Another approach would be to consider:

\(\displaystyle y=\int e^{ax}\cos(bx)\,dx\)

Thus:

\(\displaystyle \d{y}{x}=e^{ax}\cos(bx)\)

The homogeneous solution is:

\(\displaystyle y_h(x)=c_1\)

And the particular solution will take the form:

\(\displaystyle y_p(x)=e^{ax}\left(A\cos(bx)+B\sin(bx)\right)\)

Hence:

\(\displaystyle y_p'(x)=e^{ax}\left((Aa+Bb)\cos(bx)+(Ba-Ab)\sin(bx)\right)\)

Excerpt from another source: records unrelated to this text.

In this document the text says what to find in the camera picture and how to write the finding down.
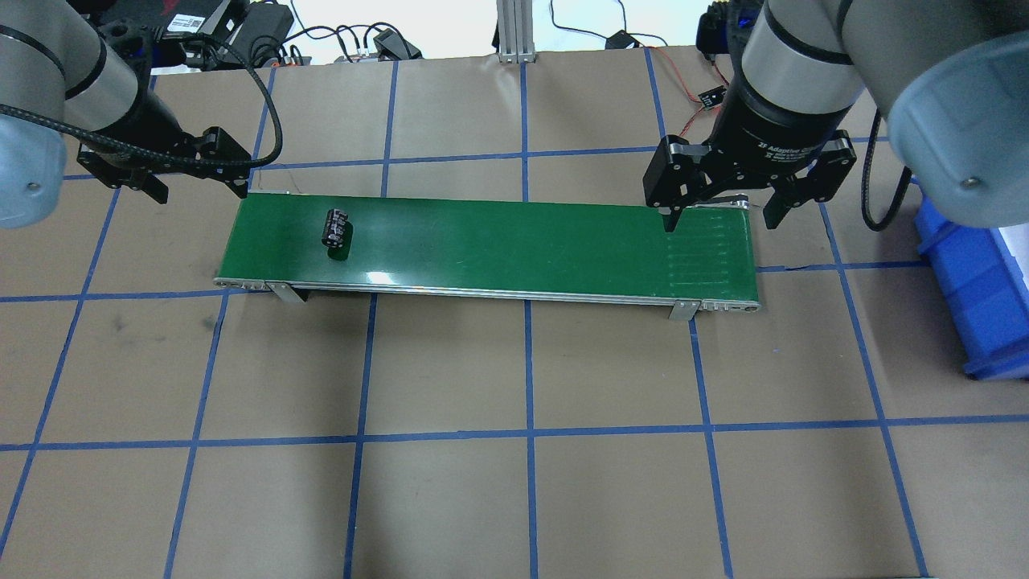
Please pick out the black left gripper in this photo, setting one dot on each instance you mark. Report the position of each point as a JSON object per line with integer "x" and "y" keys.
{"x": 151, "y": 122}

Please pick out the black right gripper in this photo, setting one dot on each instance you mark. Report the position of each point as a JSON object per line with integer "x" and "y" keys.
{"x": 764, "y": 129}

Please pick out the black cylindrical capacitor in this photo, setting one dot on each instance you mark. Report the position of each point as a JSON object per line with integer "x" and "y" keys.
{"x": 335, "y": 229}

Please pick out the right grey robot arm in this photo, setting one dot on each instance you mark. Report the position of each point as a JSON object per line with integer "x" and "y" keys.
{"x": 949, "y": 78}

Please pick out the green conveyor belt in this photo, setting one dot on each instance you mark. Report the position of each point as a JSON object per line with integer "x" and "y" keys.
{"x": 565, "y": 252}

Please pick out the black laptop computer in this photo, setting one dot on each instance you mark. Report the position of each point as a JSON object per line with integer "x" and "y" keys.
{"x": 221, "y": 19}

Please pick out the black power brick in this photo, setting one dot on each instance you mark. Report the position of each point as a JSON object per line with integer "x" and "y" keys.
{"x": 258, "y": 30}

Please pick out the black power adapter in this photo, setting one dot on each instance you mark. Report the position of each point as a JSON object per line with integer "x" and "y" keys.
{"x": 621, "y": 40}

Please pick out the blue plastic bin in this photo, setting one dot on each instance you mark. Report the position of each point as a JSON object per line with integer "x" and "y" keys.
{"x": 982, "y": 273}

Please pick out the aluminium frame post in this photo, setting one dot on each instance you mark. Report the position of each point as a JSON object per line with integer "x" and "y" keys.
{"x": 515, "y": 33}

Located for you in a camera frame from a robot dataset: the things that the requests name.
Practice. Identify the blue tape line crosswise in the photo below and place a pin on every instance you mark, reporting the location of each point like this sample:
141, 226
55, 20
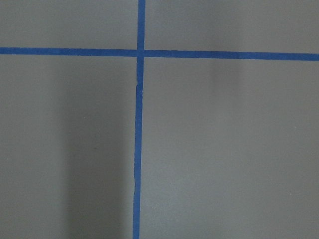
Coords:
161, 53

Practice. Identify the blue tape line lengthwise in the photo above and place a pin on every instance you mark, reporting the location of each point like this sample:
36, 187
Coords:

Substituting into the ODE, we obtain:

\(\displaystyle e^{ax}\left((Aa+Bb)\cos(bx)+(Ba-Ab)\sin(bx)\right)=e^{ax}\cos(bx)\)

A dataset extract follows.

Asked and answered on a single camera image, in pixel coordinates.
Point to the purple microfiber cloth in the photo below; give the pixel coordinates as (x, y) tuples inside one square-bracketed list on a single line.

\(\displaystyle (Aa+Bb)\cos(bx)+(Ba-Ab)\sin(bx)=\cos(bx)+0\sin(bx)\)

Equating coefficients, we obtain the system:

\(\displaystyle Aa+Bb=1\)

\(\displaystyle Ba-Ab=0\)

Solving this system, we obtain:

\(\displaystyle (A,B)=\left(\frac{a}{a^2+b^2},\frac{b}{a^2+b^2}\right)\)

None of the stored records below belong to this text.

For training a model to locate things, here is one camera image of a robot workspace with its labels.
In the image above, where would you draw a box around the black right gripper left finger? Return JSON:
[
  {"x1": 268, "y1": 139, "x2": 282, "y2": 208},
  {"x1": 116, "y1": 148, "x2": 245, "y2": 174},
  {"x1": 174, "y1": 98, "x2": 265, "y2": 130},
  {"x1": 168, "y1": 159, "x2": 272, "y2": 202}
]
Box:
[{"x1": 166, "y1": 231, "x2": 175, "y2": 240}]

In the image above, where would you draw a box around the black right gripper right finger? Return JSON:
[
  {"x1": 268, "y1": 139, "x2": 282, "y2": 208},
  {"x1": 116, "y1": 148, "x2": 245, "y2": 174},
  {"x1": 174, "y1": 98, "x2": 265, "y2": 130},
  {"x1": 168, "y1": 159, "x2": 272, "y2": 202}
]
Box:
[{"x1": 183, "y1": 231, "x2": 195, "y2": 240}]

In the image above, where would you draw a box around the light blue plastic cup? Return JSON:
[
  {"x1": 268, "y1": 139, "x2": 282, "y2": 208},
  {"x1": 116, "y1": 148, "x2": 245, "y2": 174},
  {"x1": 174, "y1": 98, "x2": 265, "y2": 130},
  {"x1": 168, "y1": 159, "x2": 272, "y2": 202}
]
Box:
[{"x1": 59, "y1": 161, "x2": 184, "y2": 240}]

And so our particular solution is:

\(\displaystyle y_p(x)=\frac{e^{ax}}{a^2+b^2}\left(a\cos(bx)+b\sin(bx)\right)\)

And then by the principle of superposition, there results:

\(\displaystyle y(x)=y_h(x)+y_p(x)=c_1+\frac{e^{ax}}{a^2+b^2}\left(a\cos(bx)+b\sin(bx)\right)\)

And so we conclude:

\(\displaystyle \int e^{ax}\cos(bx)\,dx=\frac{e^{ax}}{a^2+b^2}\left(a\cos(bx)+b\sin(bx)\right)+C\)

In the given problem, we have:

\(\displaystyle a=-2,\,b=3\)

Plugging those in, we have:

\(\displaystyle \int e^{-2x}\cos(3x)\,dx=\frac{e^{-2x}}{13}\left(3\sin(bx)-2\cos(bx)\right)+C\)